L'Illustration, No. 3739, 31 Octobre 1914
Marchant sur ce sol criblé, où la tourmente de mitraille a laissé à peine une touffe d'herbe çà et là, un peu de mousse, une pauvre fleur, j'atteins d'abord une ligne de défense que l'on prépare, qui sera la seconde, pour le cas improbable où la première, plus en avant, viendrait à céder. Nos soldats, transformés en terrassiers, y travaillent, la pelle et la pioche en main, tous décidés et joyeux, s'empressant de la finir, et elle sera terrible, entourée des pires embûches. Ce sont les Allemands, je le veux bien, qui ont imaginé, dans leurs cervelles prudentes et mauvaises, tout ce système de galeries et de pièges; mais, comme nous sommes plus fins qu'eux et d'esprit plus prompt, en peu de jours nous les avons égalés, sinon dépassés.
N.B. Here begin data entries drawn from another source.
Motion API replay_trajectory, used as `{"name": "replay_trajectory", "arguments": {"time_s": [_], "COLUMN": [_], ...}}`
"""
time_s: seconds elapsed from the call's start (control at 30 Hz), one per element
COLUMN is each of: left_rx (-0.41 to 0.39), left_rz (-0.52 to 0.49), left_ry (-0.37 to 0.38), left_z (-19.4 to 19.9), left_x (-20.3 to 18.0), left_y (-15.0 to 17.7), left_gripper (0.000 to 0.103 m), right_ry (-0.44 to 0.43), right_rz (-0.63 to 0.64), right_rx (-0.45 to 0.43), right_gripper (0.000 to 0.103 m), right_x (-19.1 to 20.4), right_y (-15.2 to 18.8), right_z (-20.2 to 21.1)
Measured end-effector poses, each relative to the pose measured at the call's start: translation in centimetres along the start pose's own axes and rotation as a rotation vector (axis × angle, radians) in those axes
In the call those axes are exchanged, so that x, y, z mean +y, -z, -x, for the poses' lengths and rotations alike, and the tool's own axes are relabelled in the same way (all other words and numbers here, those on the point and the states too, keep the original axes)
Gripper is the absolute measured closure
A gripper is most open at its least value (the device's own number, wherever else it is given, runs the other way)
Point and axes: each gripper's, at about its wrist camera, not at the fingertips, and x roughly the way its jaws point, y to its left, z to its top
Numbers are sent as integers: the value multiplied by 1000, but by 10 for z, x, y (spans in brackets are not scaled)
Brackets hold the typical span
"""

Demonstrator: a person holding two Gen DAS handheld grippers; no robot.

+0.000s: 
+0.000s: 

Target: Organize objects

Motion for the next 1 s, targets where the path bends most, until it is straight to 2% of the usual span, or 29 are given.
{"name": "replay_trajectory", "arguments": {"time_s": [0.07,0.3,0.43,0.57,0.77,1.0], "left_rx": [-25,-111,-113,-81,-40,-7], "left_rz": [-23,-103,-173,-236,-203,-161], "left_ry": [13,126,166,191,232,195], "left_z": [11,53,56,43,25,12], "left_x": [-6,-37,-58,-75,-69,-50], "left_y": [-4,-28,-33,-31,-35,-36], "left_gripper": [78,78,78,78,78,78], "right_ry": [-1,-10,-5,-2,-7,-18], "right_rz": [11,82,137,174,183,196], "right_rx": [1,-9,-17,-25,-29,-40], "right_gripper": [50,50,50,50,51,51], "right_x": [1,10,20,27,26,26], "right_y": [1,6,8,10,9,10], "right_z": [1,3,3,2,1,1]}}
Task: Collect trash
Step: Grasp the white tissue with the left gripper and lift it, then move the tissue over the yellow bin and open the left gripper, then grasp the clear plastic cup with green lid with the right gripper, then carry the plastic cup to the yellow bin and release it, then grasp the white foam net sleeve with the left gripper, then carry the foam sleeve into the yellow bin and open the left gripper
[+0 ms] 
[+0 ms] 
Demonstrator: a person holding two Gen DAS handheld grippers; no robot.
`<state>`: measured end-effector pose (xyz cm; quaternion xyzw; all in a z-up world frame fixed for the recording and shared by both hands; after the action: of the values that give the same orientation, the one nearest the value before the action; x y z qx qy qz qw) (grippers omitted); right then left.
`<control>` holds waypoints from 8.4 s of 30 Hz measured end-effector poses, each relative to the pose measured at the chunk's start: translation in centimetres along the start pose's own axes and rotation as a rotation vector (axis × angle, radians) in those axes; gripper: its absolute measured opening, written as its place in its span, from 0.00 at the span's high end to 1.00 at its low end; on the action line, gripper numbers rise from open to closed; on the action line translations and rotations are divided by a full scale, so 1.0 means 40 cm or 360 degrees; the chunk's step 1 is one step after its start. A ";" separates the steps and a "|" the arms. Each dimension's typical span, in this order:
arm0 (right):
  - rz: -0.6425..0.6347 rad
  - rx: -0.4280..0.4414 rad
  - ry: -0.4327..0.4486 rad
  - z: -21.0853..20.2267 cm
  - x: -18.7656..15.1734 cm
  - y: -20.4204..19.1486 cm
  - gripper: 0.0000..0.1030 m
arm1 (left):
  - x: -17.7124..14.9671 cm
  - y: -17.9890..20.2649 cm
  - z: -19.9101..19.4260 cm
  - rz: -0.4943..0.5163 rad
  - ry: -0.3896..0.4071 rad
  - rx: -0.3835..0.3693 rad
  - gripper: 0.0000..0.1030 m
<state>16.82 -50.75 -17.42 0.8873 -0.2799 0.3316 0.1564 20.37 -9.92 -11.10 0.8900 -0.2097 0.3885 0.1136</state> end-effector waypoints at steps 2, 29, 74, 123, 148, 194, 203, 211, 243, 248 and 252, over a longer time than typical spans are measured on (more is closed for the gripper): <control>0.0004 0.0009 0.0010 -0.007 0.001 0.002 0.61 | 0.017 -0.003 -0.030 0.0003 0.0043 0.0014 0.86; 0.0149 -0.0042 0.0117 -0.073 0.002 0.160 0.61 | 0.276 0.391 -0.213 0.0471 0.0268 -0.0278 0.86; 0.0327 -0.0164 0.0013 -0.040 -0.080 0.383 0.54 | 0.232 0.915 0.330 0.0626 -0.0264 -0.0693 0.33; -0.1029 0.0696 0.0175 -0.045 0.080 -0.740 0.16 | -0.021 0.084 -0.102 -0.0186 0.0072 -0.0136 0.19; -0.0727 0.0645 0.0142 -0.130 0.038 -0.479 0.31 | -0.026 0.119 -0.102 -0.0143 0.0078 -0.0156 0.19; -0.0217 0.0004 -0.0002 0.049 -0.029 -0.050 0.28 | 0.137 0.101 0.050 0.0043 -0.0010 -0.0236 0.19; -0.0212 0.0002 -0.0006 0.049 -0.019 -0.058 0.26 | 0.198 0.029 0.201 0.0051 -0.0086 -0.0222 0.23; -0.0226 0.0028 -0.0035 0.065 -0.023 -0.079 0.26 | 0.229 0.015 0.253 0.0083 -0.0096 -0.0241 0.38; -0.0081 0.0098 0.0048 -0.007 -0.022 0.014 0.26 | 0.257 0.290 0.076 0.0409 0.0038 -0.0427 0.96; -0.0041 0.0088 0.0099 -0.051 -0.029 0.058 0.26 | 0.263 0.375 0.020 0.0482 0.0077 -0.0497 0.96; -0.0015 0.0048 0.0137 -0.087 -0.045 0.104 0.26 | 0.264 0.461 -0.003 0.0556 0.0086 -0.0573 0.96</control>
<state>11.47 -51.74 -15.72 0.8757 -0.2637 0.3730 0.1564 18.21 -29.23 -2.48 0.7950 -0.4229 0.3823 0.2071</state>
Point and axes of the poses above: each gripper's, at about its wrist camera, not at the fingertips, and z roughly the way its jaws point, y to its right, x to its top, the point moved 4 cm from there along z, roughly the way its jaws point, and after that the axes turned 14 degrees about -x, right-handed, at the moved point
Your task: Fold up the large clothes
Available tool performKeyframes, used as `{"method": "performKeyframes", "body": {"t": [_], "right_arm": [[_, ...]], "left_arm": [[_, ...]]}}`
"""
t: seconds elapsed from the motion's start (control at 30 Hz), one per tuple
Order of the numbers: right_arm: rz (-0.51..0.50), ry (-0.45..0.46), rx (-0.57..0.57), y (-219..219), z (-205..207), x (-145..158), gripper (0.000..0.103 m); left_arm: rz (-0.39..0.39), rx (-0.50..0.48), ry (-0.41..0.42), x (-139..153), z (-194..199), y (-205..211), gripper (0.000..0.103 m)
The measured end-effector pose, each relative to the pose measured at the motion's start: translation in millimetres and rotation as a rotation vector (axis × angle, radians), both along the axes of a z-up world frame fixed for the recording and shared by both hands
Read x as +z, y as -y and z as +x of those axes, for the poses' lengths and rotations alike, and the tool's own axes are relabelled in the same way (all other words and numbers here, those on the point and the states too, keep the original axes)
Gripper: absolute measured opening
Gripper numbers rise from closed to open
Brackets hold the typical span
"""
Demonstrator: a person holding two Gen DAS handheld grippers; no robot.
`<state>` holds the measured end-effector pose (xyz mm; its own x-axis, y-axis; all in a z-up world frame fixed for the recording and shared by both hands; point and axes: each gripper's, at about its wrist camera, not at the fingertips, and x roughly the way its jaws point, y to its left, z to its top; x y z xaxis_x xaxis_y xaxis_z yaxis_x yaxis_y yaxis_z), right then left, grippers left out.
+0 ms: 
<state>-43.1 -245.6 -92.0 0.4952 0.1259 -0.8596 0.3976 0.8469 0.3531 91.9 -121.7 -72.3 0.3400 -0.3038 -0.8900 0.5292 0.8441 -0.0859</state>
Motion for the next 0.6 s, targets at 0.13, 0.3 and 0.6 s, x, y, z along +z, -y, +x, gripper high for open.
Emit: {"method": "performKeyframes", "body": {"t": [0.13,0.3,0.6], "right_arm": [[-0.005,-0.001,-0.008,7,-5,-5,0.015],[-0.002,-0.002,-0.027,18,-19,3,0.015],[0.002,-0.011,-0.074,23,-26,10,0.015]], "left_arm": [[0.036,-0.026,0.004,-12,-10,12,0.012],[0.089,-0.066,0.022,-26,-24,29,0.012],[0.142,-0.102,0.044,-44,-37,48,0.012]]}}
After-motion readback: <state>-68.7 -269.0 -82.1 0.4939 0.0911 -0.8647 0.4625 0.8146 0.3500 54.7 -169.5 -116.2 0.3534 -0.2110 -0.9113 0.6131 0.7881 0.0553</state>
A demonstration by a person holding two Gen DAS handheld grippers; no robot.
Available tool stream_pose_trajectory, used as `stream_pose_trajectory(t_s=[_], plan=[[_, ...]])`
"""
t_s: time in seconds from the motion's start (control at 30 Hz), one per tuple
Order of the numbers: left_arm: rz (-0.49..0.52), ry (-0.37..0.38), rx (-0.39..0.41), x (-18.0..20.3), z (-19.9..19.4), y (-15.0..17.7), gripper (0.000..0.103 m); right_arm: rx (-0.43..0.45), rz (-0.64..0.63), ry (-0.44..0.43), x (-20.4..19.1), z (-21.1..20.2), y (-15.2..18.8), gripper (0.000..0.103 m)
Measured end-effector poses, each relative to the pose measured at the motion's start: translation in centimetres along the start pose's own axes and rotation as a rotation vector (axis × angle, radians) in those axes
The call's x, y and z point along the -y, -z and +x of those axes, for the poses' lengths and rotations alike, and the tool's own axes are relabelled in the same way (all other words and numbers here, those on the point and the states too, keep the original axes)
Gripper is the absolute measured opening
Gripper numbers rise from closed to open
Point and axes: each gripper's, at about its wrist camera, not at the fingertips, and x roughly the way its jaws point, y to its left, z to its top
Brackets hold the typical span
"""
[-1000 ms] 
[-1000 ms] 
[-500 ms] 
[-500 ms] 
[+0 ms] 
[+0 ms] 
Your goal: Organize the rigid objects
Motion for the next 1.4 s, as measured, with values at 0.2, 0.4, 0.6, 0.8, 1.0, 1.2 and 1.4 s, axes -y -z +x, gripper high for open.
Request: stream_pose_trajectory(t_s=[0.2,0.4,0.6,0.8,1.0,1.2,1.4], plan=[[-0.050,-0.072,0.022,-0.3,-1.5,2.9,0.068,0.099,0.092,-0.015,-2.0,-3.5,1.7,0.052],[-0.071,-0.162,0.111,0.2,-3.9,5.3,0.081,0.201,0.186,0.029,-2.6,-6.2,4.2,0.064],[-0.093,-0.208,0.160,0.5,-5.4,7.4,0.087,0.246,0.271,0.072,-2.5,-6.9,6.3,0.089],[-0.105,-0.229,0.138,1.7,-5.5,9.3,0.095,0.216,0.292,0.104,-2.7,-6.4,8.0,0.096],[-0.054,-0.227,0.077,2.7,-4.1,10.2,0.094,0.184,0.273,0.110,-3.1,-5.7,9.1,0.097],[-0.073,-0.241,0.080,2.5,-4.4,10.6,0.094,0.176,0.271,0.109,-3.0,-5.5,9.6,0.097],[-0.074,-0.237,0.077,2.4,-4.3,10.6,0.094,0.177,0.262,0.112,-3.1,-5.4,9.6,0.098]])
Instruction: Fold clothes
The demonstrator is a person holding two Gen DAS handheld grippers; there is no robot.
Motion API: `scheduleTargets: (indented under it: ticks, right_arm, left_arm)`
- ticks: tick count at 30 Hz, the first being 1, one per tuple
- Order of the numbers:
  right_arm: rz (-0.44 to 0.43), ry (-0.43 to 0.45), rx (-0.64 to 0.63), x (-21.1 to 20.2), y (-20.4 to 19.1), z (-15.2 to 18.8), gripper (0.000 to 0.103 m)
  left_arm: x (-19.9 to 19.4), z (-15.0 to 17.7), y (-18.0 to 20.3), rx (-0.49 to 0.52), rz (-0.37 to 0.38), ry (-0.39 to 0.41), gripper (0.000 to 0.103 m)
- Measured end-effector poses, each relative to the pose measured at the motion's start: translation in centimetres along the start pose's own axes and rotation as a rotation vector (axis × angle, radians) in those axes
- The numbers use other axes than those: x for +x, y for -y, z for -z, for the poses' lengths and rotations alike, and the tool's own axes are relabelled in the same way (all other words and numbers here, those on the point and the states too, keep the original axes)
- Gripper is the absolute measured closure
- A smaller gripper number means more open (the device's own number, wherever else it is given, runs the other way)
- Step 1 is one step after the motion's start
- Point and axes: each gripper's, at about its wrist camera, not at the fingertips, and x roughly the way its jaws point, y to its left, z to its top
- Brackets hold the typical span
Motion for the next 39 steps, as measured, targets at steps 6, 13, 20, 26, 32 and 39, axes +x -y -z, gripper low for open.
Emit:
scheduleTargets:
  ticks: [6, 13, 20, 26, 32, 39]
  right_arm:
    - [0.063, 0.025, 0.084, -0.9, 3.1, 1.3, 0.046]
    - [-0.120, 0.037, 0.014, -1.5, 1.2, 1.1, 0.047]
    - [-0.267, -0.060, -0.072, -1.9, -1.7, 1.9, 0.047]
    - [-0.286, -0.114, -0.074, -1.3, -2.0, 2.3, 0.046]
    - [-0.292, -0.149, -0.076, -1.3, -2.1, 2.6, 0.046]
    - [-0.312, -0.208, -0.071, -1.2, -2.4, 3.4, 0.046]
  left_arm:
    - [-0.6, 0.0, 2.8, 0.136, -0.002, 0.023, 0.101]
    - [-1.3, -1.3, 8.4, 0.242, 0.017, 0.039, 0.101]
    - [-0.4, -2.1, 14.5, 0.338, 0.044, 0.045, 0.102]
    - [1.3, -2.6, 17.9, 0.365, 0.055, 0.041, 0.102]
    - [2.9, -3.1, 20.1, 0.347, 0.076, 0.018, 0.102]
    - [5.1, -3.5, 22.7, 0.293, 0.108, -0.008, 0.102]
Un kilomètre plus loin, voici la première ligne. Elle est pleine de monde, cette tranchée qui arrêtera le choc des barbares; elle est nuit et jour prête à se hérisser de fusils. Et ceux qui vivent là, terrés à peine pour le moment, savent que d'une minute à l'autre les obus recommenceront leur arrosage quotidien, enlevant les têtes qui se risqueraient dehors, crevant les poitrines ou déchiquetant les entrailles. Ils savent aussi qu'à n'importe quelle heure imprévue, au pâle soleil ou dans l'obscurité du milieu de la nuit, il y aura contre eux des ruées de ces barbares, dont la forêt d'en face est encore pleine; ils savent comment ils arriveront en courant, avec des cris pour essayer de faire peur, se tenant tous par le bras en une seule masse enragée, et comment, avant de s'empêtrer pour la mort dans nos fils de fer barbelés, ils trouveront moyen, comme chaque fois, de faire beaucoup de mal. Ils savent, car ils ont déjà vu tout cela, mais quand même ils sourient avec une dignité grave. Depuis bientôt huit jours ils sont dans cette tranchée, attendant la relève qui va venir, et ils ne se plaignent de rien: «On est bien nourri, disent-ils, on mange à sa faim. Tant qu'il ne pleut pas, on se tient chaud la nuit, dans nos trous de renard, avec une bonne couverture. Mais, des vêtements de dessous en laine pour l'hiver, nous n'en avons encore pas tous, et il nous en faudra bientôt. Quand vous rentrerez à Paris, mon colonel, vous pourriez peut-être rappeler ça au gouvernement et à toutes ces dames qui travaillent pour nous.»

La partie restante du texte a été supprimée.